Task: Extract the whole listing as it stands. Do not include the pictures.

Data below:
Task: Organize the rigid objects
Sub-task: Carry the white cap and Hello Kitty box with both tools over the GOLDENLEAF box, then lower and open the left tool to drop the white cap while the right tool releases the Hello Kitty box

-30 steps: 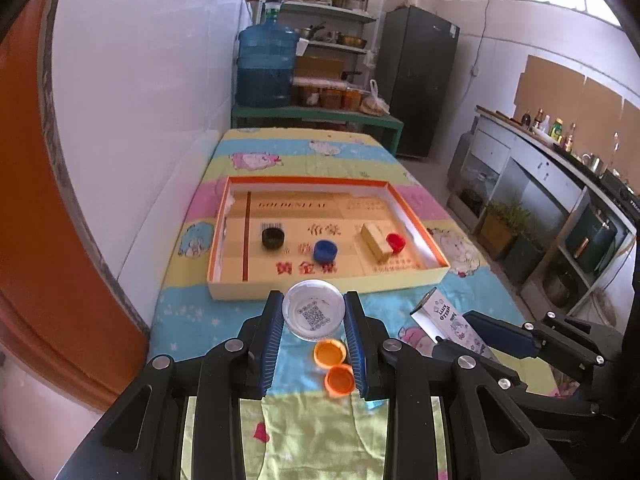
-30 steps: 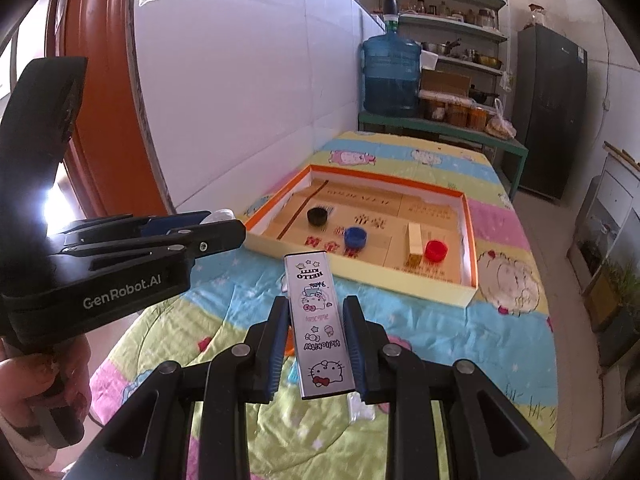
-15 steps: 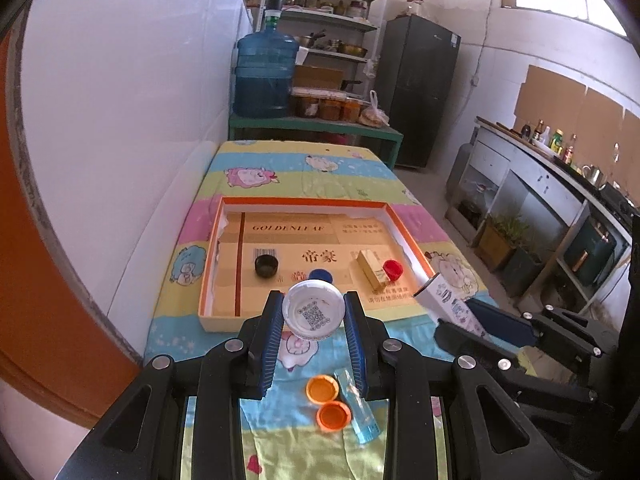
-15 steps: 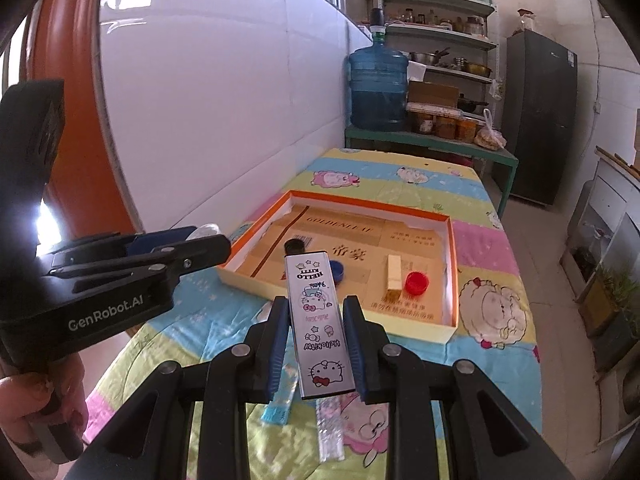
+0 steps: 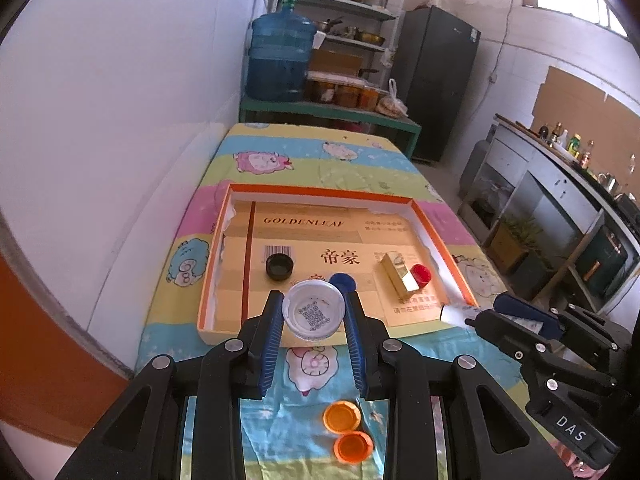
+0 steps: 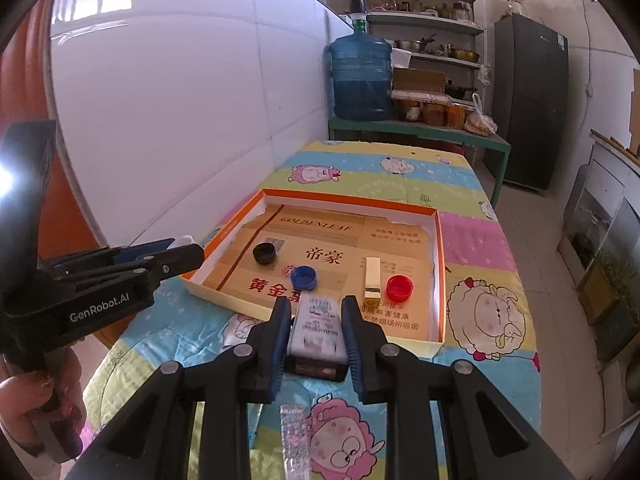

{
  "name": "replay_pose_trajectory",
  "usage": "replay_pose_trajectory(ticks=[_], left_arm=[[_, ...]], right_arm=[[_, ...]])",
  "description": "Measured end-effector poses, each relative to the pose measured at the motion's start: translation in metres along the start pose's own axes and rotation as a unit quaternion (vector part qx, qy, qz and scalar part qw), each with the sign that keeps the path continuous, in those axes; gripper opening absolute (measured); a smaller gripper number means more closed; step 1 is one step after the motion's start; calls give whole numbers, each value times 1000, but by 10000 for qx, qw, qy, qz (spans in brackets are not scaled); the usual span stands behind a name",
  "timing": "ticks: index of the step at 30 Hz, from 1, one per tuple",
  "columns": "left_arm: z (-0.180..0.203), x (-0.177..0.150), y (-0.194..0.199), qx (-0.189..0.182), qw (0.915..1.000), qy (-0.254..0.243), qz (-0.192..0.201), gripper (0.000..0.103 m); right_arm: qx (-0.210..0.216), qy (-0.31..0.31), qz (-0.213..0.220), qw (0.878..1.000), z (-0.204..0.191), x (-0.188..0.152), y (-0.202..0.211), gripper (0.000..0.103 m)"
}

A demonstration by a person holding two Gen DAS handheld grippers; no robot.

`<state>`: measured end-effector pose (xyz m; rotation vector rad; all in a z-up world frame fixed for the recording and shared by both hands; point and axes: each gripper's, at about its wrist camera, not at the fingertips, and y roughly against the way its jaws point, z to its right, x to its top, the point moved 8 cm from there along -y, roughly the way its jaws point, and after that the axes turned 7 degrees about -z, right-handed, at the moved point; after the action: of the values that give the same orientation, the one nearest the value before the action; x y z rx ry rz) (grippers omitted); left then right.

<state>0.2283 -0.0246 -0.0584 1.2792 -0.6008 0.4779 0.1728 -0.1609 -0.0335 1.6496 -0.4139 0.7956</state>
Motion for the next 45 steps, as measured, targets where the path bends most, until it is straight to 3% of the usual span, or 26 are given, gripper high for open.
replay_pose_trajectory(ticks=[6, 20, 45], left_arm=[[-2, 3, -26, -10, 9999, 26, -151, 31], [-4, 17, -74, -97, 9994, 44, -326, 31], [-9, 5, -134, 125, 9960, -40, -885, 31]], right_arm=[[44, -25, -185, 9998, 9, 0, -26, 26], [41, -41, -123, 9999, 23, 31, -76, 26], [156, 78, -354, 9992, 24, 50, -143, 26]])
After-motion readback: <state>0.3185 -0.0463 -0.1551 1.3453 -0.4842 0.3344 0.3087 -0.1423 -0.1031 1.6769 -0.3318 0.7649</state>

Answer space:
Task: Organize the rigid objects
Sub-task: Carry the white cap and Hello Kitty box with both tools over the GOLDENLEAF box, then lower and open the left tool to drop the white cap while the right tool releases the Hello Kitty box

-30 steps: 
-30 steps: 
-15 steps: 
-15 steps: 
+0 steps: 
+0 steps: 

{
  "name": "replay_pose_trajectory",
  "usage": "replay_pose_trajectory(ticks=[_], left_arm=[[_, ...]], right_arm=[[_, ...]])",
  "description": "Measured end-effector poses, each relative to the pose measured at the motion's start: translation in metres along the start pose's own axes and rotation as a unit quaternion (vector part qx, qy, qz and scalar part qw), each with the sign that keeps the path continuous, in those axes; gripper opening absolute (measured); a smaller gripper number means more closed; step 1 is one step after the motion's start; calls give whole numbers, each value times 1000, but by 10000 for qx, qw, qy, qz (spans in brackets are not scaled); the usual span stands behind a name",
  "timing": "ticks: index of the step at 30 Hz, from 1, one per tuple",
  "columns": "left_arm: z (-0.180..0.203), x (-0.177..0.150), y (-0.194..0.199), qx (-0.189..0.182), qw (0.915..1.000), qy (-0.254..0.243), qz (-0.192..0.201), gripper (0.000..0.103 m); right_arm: qx (-0.210..0.216), qy (-0.31..0.31), qz (-0.213..0.220), qw (0.878..1.000), z (-0.204..0.191), x (-0.188..0.152), y (-0.202..0.211), gripper (0.000..0.103 m)"
}

A demonstration by a person holding two Gen DAS handheld grippers; no robot.

`<state>`: measured end-effector pose (xyz m; rotation vector rad; all in a z-up world frame fixed for the recording and shared by both hands; point and axes: each gripper's, at about its wrist camera, not at the fingertips, and y roughly against the way its jaws point, z to its right, x to its top, the point moved 8 cm from there along -y, roughly the way its jaws point, and after that the axes turned 7 degrees about -z, right-handed, at the moved point; after the action: of the values that give the same orientation, the one nearest the value before the action; x y z rx ry rz) (grippers omitted); left then right.

<state>0.2283 -0.0246 -0.0584 1.2792 -0.6008 0.4779 0.1728 -0.1609 -0.0335 1.6496 -0.4139 0.7956</state>
Motion for the next 45 steps, as measured, targets where the path bends most, until it is straight to 3% of the usual span, or 26 are given, gripper high for open.
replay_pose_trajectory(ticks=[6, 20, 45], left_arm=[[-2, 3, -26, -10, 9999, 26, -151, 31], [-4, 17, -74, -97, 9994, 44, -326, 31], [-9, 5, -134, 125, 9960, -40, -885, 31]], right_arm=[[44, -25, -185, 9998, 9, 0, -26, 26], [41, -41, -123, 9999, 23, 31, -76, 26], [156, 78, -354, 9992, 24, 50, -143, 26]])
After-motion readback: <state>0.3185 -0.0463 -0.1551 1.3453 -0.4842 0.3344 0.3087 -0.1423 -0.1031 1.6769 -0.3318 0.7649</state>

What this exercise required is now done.